The key note at the conference was by Peter Coveney, University College London. He is a big supercomputer user and active in many UK and European eScience projects. Key to making supercomputing, Big Data and other resources available to scientists are work flows that provide easy access. This way ensemble molecular dynamics can be done and multi-scale physics, using a variety of resources, becomes feasible. When you need to analyse big scientific data, you often need big computers. Hence it is useful that a number of EUDAT Big Data centres are also supercomputer centres. Even though supercomputers are expensive, it is chicken feed compared to the real large scientific instruments like the Square Kilometre Array. Peter Coveney does not understand why on a European scale we have separate infrastructures for Big Data, HPC and supercomputing.
Big Data over the Internet? The real Big Data can be found in scientfic instruments, said Rob van Nieuwpoort in his presentation. For instance the LOFAR telescope produces 20 Tbit/s of raw data. The Amsterdam Internet Exchange (AMS-IX), manages only about 1,5 Tbit/s. Especially in astronomy Big Data gets so large you cannot store the raw data. Different algorithms are needed to process the streaming. Often "old" algorithms are used that were replaced some decades ago by more efficient ones that unfortunately require the data to be in memory.

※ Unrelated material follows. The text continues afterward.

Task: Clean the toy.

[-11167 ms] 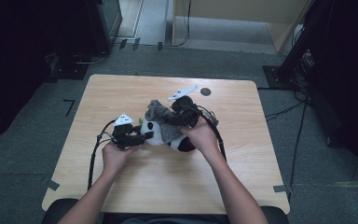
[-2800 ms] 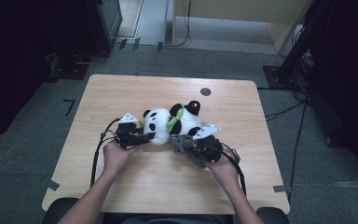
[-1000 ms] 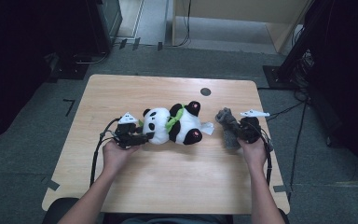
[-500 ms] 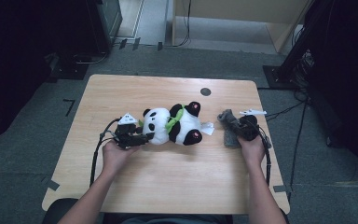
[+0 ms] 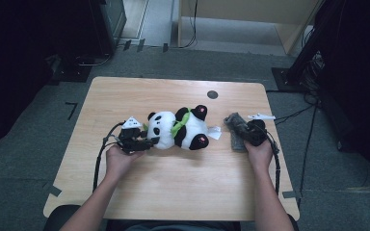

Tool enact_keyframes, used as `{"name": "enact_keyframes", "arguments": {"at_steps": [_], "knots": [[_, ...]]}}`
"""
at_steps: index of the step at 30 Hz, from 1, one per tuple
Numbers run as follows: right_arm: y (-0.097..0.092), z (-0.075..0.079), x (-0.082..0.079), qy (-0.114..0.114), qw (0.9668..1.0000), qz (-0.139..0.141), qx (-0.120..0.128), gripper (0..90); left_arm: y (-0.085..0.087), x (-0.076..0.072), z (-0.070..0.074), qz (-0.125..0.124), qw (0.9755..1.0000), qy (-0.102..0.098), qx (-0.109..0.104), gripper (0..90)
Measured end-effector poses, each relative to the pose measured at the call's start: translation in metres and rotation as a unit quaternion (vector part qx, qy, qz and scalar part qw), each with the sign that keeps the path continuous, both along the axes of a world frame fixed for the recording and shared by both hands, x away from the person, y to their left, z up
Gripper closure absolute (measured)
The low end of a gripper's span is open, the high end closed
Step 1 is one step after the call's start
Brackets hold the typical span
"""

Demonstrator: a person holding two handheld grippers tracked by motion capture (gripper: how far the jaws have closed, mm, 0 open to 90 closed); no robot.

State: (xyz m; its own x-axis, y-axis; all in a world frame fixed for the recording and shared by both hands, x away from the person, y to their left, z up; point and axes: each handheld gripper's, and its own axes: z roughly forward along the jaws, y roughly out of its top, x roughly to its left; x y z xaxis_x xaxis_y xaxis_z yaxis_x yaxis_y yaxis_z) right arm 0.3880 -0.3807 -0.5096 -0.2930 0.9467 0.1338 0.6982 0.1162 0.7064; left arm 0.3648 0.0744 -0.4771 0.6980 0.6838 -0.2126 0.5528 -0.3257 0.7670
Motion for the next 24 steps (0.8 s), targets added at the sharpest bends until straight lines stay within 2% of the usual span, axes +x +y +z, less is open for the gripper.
{"name": "enact_keyframes", "arguments": {"at_steps": [3, 5, 8, 11, 14, 20, 24], "knots": [[0.001, 0.001, 0.000, 0.004, 0.9999, 0.009, 0.004, 60.1, 0.000, 0.000, 0.000, -0.001, 1.0000, -0.001, 0.000, 46.7], [0.002, 0.003, -0.001, 0.005, 0.9999, 0.012, -0.002, 56.8, 0.000, 0.000, 0.000, 0.000, 1.0000, -0.002, 0.000, 46.6], [0.002, 0.009, -0.003, -0.006, 0.9999, 0.008, -0.009, 50.1, 0.000, 0.001, 0.000, 0.000, 1.0000, -0.002, -0.001, 46.0], [0.000, 0.016, -0.006, -0.025, 0.9996, 0.005, 0.014, 45.2, 0.001, 0.001, 0.000, 0.000, 1.0000, -0.001, -0.003, 44.9], [0.001, 0.021, -0.009, -0.038, 0.9989, 0.012, 0.027, 43.1, 0.002, 0.002, 0.000, -0.002, 1.0000, 0.001, -0.006, 43.8], [0.011, 0.034, -0.015, -0.060, 0.9978, 0.023, 0.017, 40.9, 0.002, 0.002, 0.000, -0.003, 1.0000, 0.004, -0.006, 42.9], [0.017, 0.043, -0.021, -0.068, 0.9971, 0.023, 0.025, 39.3, 0.002, 0.003, 0.000, -0.004, 1.0000, 0.004, -0.006, 42.5]]}}
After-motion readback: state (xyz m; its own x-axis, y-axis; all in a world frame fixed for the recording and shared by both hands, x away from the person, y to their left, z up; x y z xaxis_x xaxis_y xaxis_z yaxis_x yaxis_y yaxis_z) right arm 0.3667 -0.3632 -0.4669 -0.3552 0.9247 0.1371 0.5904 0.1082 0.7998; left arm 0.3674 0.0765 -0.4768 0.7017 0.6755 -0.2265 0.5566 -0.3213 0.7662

Next, Willem Bouten explained e-Ecology which currently is at the level of data driven statistical science. Ecological systems too are just complex for full simulations.
Piek Vossen explained next that actually sensor data is not the raw, but the real data. It is an interpretation of the data already. In humanities it is even worse: researchers have their own, often subjective, interpretation of data. Surprisingly, that does not hinder uptake of Big Data analytics techniques, said Piek Vossen. It is not a problem that researchers have a subjective interpretion of data as long as they can be formalised and compared. He is working in a project, called News Reader to prove the usefulness of Big Data analytics in news collection and interpretation. News Reader ( http://www.newsreader-project.eu/ ) tries to collect and interpret all the news in the world. These are millions of items each day. On a local university cluster at the VU Amsterdam, processing one day of news would take some 15 years.

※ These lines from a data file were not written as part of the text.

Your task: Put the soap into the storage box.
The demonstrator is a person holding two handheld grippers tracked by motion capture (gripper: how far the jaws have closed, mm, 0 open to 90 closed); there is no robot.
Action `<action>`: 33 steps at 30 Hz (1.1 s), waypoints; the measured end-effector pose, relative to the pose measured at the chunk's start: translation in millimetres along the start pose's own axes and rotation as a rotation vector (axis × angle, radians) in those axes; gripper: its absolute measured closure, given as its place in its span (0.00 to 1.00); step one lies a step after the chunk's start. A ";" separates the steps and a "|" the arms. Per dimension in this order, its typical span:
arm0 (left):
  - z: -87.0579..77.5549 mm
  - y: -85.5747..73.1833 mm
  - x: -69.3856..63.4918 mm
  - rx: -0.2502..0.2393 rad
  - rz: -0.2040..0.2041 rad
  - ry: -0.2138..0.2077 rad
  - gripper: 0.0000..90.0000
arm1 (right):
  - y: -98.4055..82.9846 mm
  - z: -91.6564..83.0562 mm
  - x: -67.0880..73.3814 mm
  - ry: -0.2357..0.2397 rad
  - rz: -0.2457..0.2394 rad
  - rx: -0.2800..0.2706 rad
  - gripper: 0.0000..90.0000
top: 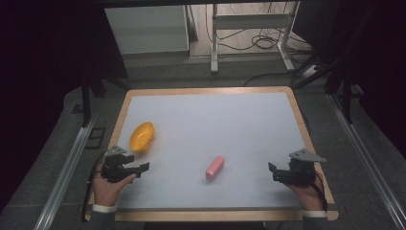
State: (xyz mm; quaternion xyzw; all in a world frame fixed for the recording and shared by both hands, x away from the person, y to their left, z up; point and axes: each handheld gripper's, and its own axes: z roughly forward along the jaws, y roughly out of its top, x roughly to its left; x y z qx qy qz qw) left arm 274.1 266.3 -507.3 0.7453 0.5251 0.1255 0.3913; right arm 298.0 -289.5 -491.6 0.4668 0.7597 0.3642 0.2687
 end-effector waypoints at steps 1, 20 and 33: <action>0.5 0.1 0.5 0.003 0.002 0.005 0.27 | 0.5 -0.2 -0.4 -0.006 -0.008 0.001 0.07; -6.4 -0.5 -4.9 -0.026 0.006 0.016 0.28 | -4.0 -10.0 -12.2 -0.046 -0.009 0.003 0.07; -12.4 6.4 -16.9 -0.046 0.028 0.030 0.31 | -5.2 -6.6 -9.1 -0.034 -0.010 0.013 0.08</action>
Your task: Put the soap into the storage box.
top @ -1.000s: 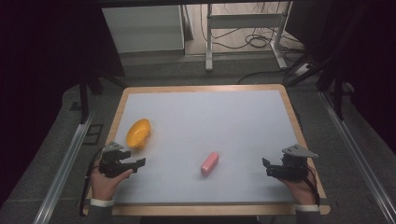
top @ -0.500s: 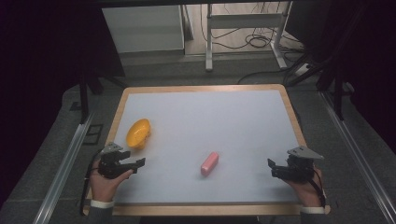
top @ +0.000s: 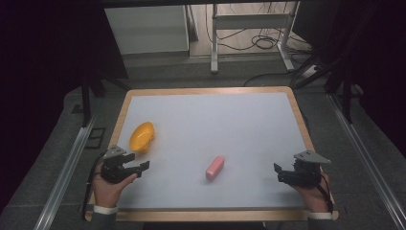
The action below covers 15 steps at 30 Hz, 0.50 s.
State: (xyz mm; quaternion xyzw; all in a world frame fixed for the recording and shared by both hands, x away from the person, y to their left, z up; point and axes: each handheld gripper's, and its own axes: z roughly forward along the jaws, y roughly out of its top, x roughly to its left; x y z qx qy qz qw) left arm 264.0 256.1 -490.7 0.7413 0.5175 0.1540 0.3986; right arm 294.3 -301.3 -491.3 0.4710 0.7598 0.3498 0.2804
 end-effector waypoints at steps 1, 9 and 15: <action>0.1 0.8 -0.6 0.004 -0.003 -0.001 0.31 | 0.0 0.4 0.6 0.009 -0.002 -0.001 0.08; -2.0 4.3 -4.4 0.005 -0.016 0.004 0.31 | 0.4 1.6 1.1 0.030 -0.010 -0.001 0.08; -6.9 13.1 -7.4 -0.004 0.005 -0.001 0.31 | 0.0 0.9 -0.4 0.020 0.005 -0.007 0.09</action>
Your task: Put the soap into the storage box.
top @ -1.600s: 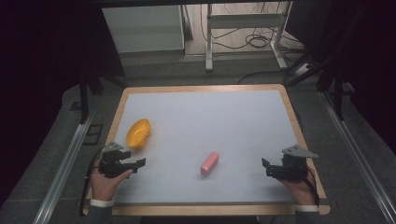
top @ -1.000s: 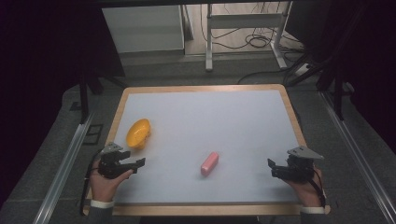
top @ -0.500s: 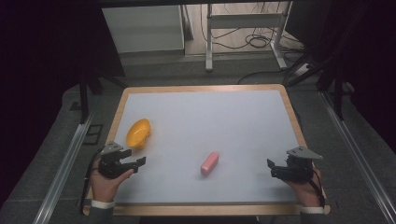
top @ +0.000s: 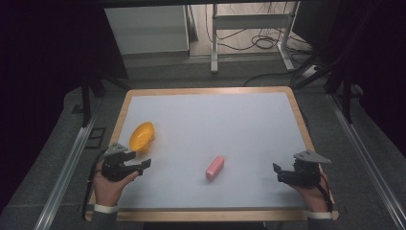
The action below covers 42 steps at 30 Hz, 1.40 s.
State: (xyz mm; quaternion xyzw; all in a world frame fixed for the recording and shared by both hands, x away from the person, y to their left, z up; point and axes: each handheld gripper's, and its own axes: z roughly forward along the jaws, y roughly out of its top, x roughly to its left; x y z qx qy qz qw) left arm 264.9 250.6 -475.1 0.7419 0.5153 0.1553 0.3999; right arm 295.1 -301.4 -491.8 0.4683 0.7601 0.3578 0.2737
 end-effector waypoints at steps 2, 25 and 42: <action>-0.8 2.8 -0.8 0.003 0.005 -0.002 0.30 | 0.0 -1.4 0.5 -0.006 -0.006 -0.005 0.09; 1.8 30.5 -20.5 0.030 0.075 0.001 0.29 | -2.5 -3.6 0.0 -0.027 -0.017 -0.010 0.09; 13.3 42.8 -32.7 0.089 0.128 -0.018 0.29 | -3.7 -3.0 -2.9 -0.043 -0.003 0.007 0.09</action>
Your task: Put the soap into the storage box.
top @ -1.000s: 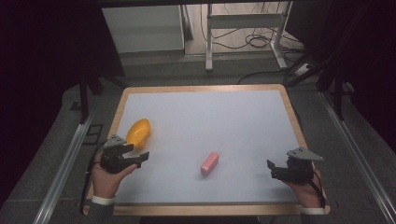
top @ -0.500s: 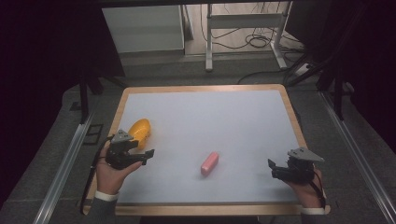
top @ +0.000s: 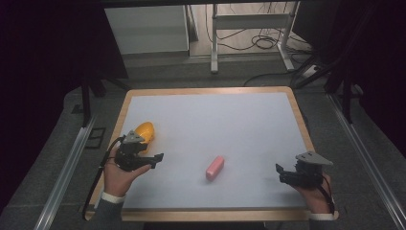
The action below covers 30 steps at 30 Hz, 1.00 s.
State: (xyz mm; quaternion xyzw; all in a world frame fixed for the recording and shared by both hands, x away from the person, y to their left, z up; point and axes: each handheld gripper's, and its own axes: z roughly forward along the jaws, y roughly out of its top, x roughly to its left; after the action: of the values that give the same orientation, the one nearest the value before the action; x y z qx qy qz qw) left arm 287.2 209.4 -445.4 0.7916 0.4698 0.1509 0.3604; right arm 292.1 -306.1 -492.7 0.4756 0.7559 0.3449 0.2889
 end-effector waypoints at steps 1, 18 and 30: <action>0.8 1.0 -1.5 0.002 0.003 0.001 0.29 | -0.1 0.1 -0.2 0.000 0.004 0.006 0.09; 9.4 15.2 -16.1 0.036 0.053 -0.014 0.28 | -1.4 1.3 -1.9 -0.022 0.012 0.031 0.09; 13.5 24.3 -24.3 0.050 0.076 -0.018 0.27 | -0.9 0.7 -1.2 -0.021 0.006 0.030 0.09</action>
State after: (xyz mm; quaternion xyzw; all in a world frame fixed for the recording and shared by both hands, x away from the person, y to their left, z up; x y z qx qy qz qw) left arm 298.0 175.6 -435.0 0.8190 0.4396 0.1458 0.3388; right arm 292.6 -307.3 -493.7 0.4856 0.7565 0.3296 0.2886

The Netherlands Forensic Institute ("Dutch CSI") needs to process terabytes of digital media data in an hour. The time constraint is the challenge, explained Erwin van Eijk. It is often necessary because of the legal requirements: the judge needs it. There is a complex situation with provenance, with access to the data and the interpretation of the data.

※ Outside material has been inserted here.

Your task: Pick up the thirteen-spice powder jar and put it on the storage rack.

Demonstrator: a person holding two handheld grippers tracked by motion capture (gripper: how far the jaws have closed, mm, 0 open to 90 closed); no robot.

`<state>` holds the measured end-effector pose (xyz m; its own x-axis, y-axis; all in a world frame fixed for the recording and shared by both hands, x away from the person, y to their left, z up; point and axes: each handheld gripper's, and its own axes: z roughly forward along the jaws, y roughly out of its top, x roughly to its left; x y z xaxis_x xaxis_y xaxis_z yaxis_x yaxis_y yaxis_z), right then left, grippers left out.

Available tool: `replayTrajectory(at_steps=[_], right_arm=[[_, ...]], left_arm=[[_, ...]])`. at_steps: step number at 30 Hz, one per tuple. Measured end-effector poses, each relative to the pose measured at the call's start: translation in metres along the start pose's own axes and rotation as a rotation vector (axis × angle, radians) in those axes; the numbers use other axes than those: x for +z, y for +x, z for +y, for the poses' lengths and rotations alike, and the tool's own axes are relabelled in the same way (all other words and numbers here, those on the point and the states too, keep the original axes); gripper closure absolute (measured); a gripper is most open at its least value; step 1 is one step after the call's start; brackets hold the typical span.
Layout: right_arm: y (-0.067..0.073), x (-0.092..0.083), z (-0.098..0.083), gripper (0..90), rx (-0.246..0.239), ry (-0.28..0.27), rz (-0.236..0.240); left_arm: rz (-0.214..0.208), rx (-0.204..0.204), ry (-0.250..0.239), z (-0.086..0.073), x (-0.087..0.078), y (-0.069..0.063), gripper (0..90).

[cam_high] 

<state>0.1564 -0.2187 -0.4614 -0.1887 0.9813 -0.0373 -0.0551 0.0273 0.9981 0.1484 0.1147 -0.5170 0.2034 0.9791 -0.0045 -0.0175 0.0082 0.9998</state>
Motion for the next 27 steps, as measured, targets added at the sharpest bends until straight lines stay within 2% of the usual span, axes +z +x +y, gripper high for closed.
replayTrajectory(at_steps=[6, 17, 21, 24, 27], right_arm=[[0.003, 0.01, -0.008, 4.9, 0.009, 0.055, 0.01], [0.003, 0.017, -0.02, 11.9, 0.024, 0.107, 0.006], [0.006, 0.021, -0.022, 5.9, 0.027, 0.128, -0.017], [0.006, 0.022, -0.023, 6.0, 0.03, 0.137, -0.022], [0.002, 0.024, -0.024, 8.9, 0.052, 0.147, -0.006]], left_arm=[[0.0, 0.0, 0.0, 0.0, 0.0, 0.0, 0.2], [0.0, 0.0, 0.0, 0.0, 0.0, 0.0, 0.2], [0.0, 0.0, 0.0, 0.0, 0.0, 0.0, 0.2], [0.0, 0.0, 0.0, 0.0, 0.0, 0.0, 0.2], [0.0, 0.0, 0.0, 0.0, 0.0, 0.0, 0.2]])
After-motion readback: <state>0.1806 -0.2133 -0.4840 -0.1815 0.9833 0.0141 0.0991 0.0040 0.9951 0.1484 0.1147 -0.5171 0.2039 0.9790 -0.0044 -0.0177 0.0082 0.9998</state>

What does the average Dutch man/woman look like? Look at the genes of course. Swertz explained who they created an "ultra-sharp genetic group portrait of the Dutch". They sued a light-path to transport data between Groningen, the data repository and Amsterdam, the computing infrastructure used.
Do you believe the weather forecast? It is OK when you live in a rural area. But in cities there are micro climates that can be rather different. Bert Holtslag is working on a project "Summer in the City" to measure and model these micro climates. He started in his home town Wageningen. Next year he will model Amsterdam.
How does Bert Holtslag collect measurements in a city? Typically Dutch: with a bike packed with measurement equipment.